[PROBLEM TO SOLVE]:
When you write out the listing, keep every character and omit the pictures.

[PROVIDED DATA]:
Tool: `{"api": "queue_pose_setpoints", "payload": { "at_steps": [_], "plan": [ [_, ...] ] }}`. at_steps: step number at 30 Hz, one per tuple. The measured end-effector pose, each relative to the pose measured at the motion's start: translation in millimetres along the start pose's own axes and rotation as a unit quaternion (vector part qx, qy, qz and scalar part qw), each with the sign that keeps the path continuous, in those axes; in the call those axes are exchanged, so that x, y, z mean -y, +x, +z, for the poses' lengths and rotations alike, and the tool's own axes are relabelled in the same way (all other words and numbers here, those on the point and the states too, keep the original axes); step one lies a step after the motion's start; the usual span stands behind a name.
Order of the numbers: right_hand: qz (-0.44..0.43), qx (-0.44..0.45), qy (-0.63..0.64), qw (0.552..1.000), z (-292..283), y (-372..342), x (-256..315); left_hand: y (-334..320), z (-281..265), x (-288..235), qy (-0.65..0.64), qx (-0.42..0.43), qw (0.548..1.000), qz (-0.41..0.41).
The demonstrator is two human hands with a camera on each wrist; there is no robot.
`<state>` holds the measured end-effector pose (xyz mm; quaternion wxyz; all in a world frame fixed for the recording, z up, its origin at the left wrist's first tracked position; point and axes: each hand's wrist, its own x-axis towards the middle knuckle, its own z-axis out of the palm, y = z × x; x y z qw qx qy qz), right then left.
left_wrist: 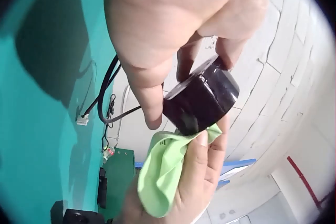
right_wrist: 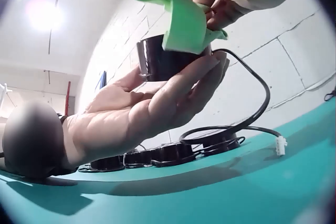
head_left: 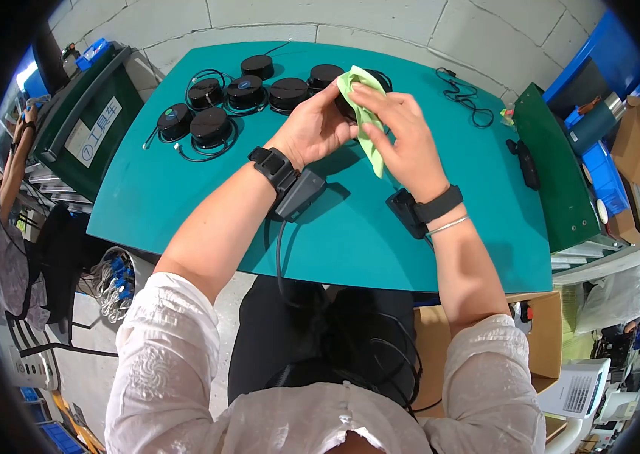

[RESULT OF THE TASK]:
Tool: `{"api": "queue_pose_setpoints", "payload": { "at_steps": [_], "plan": [ [_, ...] ] }}`. at_steps: step number at 30 Hz, one per tuple. The measured end-effector pose, each relative to the pose measured at the motion's start: translation in millimetres along the start pose's own axes and rotation as a unit quaternion (vector part qx, qy, qz and scalar part qw), each with the sign that keeps the path continuous, in those axes; in the call those axes are exchanged, so that x, y, z mean -y, +x, +z, for the poses' lengths and rotations alike, and the tool's own axes are relabelled in the same way (all other words and numbers here, those on the point and the states too, keep the original axes); step one lies a step after the motion's start; the usual span stands behind a name.
Order of the numbers: right_hand: qz (-0.44..0.43), qx (-0.44..0.45), qy (-0.63..0.64), qw (0.552..1.000), z (-292..283), y (-372..342), x (-256..315); left_hand: y (-334..320), z (-281..265), x (-288..235), qy (-0.65..0.64), qx (-0.42..0.43), qw (0.548..1.000), qz (-0.41..0.41).
The demonstrator is two human hands with a camera on each wrist; there is no robot.
`<state>` holds the measured end-effector pose (xyz mm; quaternion wxyz; all in a world frame fixed for the recording, z up, its origin at the left wrist's first tracked position; point and axes: each hand's wrist, its own x-axis towards the middle knuckle, its own z-axis out of the palm, y = z × x; x y z qw qx qy qz), right then left.
left_wrist: 
right_wrist: 
head_left: 

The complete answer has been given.